Форма хроматографического пика и время (объем) удерживания зависят от типа изотермы сорбции. На рис. 3 представлены формы хроматографических пиков и зависимости удерживаемого объема (V_R) от концентрации определяемого иона для различных типов изотерм сорбции.

Рисунок 3. Форма хроматографического пика и зависимость удерживаемого объема (V_R) от концентрации определяемого иона для различных типов изотерм сорбции.

В случае линейной изотермы пик симметричен, а объем удерживания не зависит от концентрации определяемого иона. (Если изотерма линейна (D = const), зона симметрична. Концентрация вещества максимальна в центре зоны и симметрично убывает к краям. Каждый компонент зоны перемещается с постоянной скоростью, поскольку линейная скорость миграции на единицу длины колонки (v) зависит от скорости потока F (которую устанавливают постоянной) и D: u = F/V_R = F/(V_m + DV_s). С такой же скоростью перемещается вся зона, оставаясь симметричной. Следовательно, симметричен пик на хроматограмме. Такие пики характерны для линейной хроматографии.)Это идеальный случай. Однако на практике симметричные пики получаются, когда количества вводимых в колонку веществ малы.

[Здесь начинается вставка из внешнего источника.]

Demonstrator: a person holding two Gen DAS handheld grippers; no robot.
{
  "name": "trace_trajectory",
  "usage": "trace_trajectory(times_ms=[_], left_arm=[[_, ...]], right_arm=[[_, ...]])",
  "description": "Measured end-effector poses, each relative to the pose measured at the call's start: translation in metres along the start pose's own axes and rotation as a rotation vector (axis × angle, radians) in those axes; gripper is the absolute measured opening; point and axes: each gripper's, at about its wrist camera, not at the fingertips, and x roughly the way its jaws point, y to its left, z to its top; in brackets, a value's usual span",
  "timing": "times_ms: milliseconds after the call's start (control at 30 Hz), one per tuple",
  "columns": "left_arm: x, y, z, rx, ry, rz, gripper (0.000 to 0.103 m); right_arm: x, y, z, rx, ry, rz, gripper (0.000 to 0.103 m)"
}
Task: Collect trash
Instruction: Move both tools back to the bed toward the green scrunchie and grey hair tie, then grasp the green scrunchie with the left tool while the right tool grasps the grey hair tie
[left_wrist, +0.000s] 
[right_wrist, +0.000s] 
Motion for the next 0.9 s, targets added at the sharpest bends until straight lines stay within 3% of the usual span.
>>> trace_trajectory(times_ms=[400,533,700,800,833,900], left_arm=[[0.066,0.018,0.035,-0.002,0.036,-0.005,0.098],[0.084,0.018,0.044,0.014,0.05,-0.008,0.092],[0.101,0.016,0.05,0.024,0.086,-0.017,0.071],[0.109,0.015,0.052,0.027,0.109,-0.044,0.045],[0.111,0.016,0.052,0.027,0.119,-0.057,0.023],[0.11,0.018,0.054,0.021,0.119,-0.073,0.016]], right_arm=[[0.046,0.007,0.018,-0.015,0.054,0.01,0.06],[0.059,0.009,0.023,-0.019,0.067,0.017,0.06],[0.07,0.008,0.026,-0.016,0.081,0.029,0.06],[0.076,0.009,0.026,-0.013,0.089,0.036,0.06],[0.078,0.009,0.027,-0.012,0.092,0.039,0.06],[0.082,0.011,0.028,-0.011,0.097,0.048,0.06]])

Для выпуклой изотермы хроматографический пик имеет асимметричную форму с размытым задним фронтом (тылом); объем удерживания уменьшается с увеличением концентрации определяемого иона. (Выпуклый характер изотермы свидетельствует о том, что значение D для больших концентраций вещества меньше, чем для малых, следовательно, часть зоны с большей концентрацией перемещается быстрее, чем часть зоны с малой концентрацией. В результате задняя граница хроматограммы (тыл) размывается, а пик получается несимметричным (рис. 8.4, б)).

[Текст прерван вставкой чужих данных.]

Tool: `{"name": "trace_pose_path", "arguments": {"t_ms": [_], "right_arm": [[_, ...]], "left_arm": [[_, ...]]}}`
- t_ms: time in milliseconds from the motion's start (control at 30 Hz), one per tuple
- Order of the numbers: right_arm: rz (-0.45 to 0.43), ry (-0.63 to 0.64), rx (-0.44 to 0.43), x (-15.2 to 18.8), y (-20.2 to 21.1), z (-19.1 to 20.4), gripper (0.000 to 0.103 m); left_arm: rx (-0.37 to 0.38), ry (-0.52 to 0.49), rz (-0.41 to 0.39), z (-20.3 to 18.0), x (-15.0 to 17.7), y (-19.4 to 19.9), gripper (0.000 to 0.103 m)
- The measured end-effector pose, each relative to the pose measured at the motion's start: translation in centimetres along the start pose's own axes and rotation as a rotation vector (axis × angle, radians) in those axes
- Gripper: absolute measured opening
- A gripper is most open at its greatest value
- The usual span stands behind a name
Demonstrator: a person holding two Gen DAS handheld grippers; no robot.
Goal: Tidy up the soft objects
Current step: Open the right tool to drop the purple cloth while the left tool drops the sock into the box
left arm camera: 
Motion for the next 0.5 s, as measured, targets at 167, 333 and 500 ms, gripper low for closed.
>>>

Обратная картина наблюдается для вогнутой изотермы. В этом случае размыт передний фронт хроматографического пика и объем удерживания увеличивается.

Устройство хроматографа

Основные виды колонок

Хроматографические колонки бывают набивные и капиллярные.

Набивные колонки, выполненные из стали или стекла, заполнены адсорбентом (в ГАХ) или сорбентом, на поверхность которого нанесена вязкая, высококипящая неподвижная жидкая фаза (в ГЖХ). Набивные колонки, используемые в аналитических целях, имеют внутренний диаметр 3–6 мм; их длина колеблется от 20–30 см до 8 м. Чаще используют колонки длиною 1–3 м. Колонки, используемые в ГХ в препаративных целях, имеют внутренний диаметр от нескольких сотен миллиметров до нескольких десятков сантиметров, и в зависимости от длины колонки имеют спиралевидную, V-образную, П-образную формы.

Капиллярные колонки, имеющие спиралевидную форму, выполнены из стали, стекла или кварца. Внутренний диаметр этих колонок составляет 0,1–0,5 мм, длина от 10 м до нескольких сотен метров. НЖФ в таких колонках нанесена на внутреннюю поверхность капилляра в виде тонкой пленки толщиной в доли микрона.